El inicio de la ficción es clave para comprender el hilo narrativo: “Cuando en el cielo del viejo Cuzco de los Incas y del Rey, comienzan a alzarse las primeras estrellas, el aire se llena de una emoción beata bajo el múltiple dialogar de las campanas”. El fragmento es un verso en prosa y desprende musicalidad por la frase bien elegida “dialogar de campanas”.
En seguida, la figura de la campana se corporaliza, por cuanto el narrador enumera a otras campanas que actúan como interlocutoras de María Angola: “Campanas de la Compañía, que resuenan sobre socavones de misterio, campanas de la Merced, (…) Campanas de Santo Domingo que repican sobre el Templo del Sol (…) campanas de Santa Clara, claras y dulces como el cántico de las ñustas que vivieron en el Acllahuasi (…) campanas de San Francisco, que escuchaba la Monja Alférez, lejanas campanas de San Blas y de San Sebastián”.

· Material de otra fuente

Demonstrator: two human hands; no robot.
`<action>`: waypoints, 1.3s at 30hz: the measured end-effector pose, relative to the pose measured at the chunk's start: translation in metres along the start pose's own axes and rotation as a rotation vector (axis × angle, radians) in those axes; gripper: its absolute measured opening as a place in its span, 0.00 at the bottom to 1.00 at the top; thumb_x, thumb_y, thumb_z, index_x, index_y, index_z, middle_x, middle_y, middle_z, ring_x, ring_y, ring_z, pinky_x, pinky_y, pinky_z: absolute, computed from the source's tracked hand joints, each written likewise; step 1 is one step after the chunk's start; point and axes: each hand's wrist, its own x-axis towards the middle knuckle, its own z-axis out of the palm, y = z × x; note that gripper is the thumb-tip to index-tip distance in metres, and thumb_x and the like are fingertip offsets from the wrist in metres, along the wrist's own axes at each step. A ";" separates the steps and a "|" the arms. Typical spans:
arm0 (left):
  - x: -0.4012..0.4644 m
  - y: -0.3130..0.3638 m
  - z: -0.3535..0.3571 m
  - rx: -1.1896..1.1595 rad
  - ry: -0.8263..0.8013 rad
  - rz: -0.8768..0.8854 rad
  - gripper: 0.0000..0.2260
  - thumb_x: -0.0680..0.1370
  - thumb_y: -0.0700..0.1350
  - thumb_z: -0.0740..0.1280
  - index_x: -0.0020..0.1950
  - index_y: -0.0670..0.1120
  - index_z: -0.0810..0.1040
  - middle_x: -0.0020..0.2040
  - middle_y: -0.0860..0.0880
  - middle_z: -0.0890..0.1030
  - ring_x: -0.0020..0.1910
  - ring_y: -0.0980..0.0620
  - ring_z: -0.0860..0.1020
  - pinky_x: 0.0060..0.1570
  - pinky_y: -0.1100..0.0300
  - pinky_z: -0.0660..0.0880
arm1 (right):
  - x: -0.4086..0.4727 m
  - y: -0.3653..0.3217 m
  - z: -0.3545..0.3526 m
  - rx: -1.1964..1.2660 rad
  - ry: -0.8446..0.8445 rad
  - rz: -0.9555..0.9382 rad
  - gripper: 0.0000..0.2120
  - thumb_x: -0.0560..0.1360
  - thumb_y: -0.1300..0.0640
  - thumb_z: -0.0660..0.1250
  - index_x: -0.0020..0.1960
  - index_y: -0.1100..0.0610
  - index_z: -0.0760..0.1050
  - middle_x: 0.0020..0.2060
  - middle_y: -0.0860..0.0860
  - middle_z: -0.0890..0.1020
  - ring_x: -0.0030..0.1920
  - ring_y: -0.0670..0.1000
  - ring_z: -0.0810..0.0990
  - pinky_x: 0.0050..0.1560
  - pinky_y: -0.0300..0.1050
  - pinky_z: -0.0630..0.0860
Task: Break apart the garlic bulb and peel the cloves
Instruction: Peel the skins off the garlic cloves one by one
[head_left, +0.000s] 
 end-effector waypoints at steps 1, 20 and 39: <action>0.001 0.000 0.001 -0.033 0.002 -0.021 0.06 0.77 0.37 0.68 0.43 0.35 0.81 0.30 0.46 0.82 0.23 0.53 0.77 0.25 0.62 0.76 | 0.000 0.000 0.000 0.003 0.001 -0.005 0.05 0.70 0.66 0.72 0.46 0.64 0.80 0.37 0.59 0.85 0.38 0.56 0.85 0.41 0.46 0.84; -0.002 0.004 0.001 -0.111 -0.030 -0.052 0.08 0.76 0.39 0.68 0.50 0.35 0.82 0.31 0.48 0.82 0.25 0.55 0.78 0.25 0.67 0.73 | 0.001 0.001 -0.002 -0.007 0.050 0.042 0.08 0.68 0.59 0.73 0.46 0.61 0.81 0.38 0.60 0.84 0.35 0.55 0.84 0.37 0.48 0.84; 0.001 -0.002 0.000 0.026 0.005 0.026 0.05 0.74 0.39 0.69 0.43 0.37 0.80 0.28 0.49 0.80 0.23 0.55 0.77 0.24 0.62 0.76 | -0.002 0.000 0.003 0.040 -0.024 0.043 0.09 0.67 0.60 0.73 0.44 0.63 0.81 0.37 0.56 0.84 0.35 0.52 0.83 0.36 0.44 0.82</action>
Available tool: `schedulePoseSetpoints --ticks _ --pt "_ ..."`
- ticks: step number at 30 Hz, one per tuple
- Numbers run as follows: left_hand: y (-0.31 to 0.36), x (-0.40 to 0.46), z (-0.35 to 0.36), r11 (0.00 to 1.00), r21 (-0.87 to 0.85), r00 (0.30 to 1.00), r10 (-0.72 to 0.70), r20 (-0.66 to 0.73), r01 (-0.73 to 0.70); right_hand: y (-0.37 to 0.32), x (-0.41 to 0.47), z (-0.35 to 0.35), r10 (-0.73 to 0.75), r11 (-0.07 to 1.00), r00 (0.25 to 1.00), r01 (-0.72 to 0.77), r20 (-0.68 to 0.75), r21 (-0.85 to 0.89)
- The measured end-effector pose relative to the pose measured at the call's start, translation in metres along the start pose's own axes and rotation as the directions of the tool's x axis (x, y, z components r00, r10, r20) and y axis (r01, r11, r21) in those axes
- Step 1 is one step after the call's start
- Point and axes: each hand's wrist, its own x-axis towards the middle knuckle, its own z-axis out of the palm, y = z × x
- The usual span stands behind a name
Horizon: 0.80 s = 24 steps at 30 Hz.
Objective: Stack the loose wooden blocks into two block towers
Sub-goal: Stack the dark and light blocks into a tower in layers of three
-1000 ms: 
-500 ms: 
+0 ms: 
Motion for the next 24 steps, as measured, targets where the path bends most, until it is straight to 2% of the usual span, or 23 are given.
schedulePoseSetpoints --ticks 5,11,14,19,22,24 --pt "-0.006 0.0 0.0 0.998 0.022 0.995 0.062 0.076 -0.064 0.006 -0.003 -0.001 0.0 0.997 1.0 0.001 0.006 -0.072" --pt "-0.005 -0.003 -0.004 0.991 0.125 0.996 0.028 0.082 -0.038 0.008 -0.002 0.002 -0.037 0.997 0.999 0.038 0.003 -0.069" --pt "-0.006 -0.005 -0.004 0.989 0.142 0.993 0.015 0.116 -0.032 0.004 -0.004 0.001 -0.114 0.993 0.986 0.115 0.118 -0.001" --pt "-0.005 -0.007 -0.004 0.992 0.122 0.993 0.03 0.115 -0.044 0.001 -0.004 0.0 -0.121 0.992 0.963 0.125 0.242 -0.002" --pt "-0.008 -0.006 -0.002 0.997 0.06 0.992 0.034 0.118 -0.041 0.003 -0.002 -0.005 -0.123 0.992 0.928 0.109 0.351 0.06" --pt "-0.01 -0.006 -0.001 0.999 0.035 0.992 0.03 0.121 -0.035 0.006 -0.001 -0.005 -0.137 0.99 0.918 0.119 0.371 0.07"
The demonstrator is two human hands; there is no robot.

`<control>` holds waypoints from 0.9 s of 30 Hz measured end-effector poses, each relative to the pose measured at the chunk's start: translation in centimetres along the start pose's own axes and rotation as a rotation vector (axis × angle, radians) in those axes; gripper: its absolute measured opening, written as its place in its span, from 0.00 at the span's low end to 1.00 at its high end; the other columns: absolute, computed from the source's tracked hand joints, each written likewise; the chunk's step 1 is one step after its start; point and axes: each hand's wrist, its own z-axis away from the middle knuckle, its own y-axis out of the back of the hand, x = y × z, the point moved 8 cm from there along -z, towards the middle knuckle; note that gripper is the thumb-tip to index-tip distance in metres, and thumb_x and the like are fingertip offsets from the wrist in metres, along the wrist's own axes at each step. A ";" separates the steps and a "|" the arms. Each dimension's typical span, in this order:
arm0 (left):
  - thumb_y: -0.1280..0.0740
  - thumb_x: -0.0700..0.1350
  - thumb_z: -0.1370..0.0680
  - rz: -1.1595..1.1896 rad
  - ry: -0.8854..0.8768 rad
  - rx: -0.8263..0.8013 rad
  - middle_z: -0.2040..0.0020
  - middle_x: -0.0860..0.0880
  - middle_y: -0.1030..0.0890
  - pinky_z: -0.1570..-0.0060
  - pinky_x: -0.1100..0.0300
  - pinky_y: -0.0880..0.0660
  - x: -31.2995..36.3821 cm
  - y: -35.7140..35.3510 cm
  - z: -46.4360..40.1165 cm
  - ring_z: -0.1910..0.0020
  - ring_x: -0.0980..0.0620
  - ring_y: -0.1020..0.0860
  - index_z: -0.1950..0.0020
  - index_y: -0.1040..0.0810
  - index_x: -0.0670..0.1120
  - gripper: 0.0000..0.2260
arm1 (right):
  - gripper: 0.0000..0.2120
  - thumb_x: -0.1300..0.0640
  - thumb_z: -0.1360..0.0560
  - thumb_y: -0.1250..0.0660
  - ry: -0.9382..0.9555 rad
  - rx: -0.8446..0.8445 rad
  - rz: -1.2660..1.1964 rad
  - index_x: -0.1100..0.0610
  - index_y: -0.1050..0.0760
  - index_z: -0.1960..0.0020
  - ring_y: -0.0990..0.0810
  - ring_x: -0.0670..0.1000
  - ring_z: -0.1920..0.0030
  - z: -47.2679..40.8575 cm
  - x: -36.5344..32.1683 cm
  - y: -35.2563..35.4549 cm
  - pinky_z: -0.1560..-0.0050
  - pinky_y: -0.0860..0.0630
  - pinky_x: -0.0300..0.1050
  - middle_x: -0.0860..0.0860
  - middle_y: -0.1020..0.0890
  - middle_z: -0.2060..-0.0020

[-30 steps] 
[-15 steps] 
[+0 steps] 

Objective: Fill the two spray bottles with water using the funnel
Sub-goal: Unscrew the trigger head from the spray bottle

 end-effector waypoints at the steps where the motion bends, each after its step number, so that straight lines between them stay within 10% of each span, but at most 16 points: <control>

Así, descubro en el cuento de Alberto de Villegas una nueva forma de escribir. Es diferente a la habilidad narrativa de Memorias del Mala-Bar. Reproduzco una pieza para poder contrastar: “Un ramillete de pabellones cosmopolitas, como libélulas cansadas sostiene una visión de Montmartre, donde en avanzada noche los ojos exaltados del bar-man ven, cabalgada en su shaker, una linda pecadora…”. En el relato, De Villegas indaga las fuentes ancestrales del Tahuantinsuyo. Es una escritura cerca de la corriente indigenista y esta búsqueda radica en lo telúrico permitiendo ser vista como destreza renovadora para su narrativa.
En la segunda mitad del relato, el narrador describe el alma del indio que tañe a la María Angola: “Finalmente, de Tupaj-Amaru, el alma misma de la rebelión indómita, fortificado en los valles tibios y escarpados de Urubamba y supliciado en el Cuzco, que invoca al Dios Pachaccamac en la hora del tormento, y que con solo un gesto de su diestra impone quietud y mudez a trescientos mil indios que levantan aguda vocería porque van a ver rodar su cabeza ensangrentada”.
Alberto de Villegas es un escritor de amplia cultura. Tiene el (in)genio de escribir sobre el París moderno y el Cuzco colonial. Le divierte incursionar en espacios pretéritos, pero los recrea en un tiempo (vigente) instituido por él. Es evidente que domina el oficio de escritor, puesto que posee una imaginación innovadora que fortalece mucho más la ficción. El cuentista De Villegas tiene la resonancia tal fuese una campana que nunca enmudece, mejor lo declara Porfirio Díaz Machicao: “El eco de aquella campana se hizo inextinguible”.